空を包むしゅうぱん ― 心をやさしく満たす京の点心|京都点心福<

🌸 空を包むしゅうぱん ― 心をやさしく満たす京の点心
こんにちは、点乃どすえ。
十月も半ばを過ぎて、朝晩の空気が少し冷たうなってきました。蒸籠(せいろ)を開けると、ふわぁっと立ちのぼる湯気が、秋の霞みたいにやさしく包んでくれはるんです。
そんな湯気の中から生まれたのが、新しい京の点心――「しゅうぱん」どす。
包むのは“空(くう)”――それが京の粋
このしゅうぱん、見た目は肉まんみたいなんやけど、中にはあんが入ってへんのどす。そう、“空洞を包む”んどすえ。
「なんで空を包むの?」と思われるかもしれへんけど、そこには京都らしい考え方があるんどす。 空(くう)を包むことで、焼売を後から迎えたときに初めて完成する。 つまり――余白のうつくしさを味にした点心なんどす。
焼売を待つための、やさしい器
しゅうぱんは、ふんわりした蒸し生地の中に、焼売がちょうどおさまる“空間”を包んであります。 そこに焼売を入れて蒸すと、パンがふくらみながら焼売の香りをやさしく抱きしめてくれるんどす。

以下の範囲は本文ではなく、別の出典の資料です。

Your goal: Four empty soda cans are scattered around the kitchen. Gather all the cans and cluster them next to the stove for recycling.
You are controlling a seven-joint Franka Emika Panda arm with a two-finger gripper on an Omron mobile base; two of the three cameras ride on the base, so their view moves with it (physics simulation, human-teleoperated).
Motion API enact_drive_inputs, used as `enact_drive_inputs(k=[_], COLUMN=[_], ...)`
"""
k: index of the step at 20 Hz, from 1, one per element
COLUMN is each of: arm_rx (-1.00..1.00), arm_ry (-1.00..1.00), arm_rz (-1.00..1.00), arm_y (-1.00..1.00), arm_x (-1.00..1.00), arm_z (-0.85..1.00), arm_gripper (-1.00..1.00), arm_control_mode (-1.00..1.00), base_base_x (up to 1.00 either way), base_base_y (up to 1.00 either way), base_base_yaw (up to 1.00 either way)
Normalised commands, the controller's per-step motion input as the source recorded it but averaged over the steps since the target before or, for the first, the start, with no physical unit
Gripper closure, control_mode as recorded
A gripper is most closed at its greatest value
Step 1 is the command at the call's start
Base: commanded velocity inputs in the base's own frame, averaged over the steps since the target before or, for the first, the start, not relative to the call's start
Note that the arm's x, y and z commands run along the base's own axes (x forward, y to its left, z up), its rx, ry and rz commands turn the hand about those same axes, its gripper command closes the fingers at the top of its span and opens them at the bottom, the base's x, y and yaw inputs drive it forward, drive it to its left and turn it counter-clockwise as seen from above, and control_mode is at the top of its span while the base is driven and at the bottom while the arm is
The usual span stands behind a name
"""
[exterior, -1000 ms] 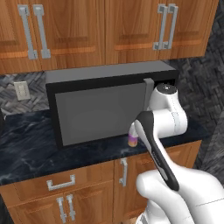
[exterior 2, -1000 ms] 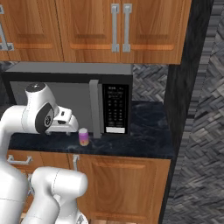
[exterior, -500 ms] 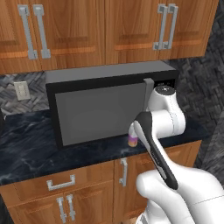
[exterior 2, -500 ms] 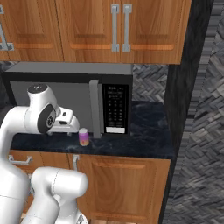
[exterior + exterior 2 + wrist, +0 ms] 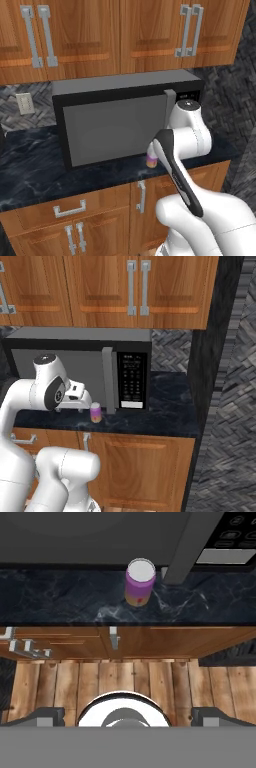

その様子、まるで「おかえりなさい」と言うてるみたい。 そんなやさしい京の味、どうぞ感じてみておくれやす。
電子レンジでもふわっと温もる
しゅうぱんは中が空いているから、温まりやすくて電子レンジでもふんわり。 忙しい朝や小腹のすいた夜にもぴったりどす。 手間がいらんのに、ひと口食べたらほっと心がほどける――そないな点心なんどす。
空を包んで、心を満たす
焼売をひとつ入れて食べたら、肉汁がじゅわり、パンがふんわり。 空っぽの中に、しあわせがふくらんでいく感じ。 きっとそれは、“空を包んで、心を満たす”ということなんどすなぁ。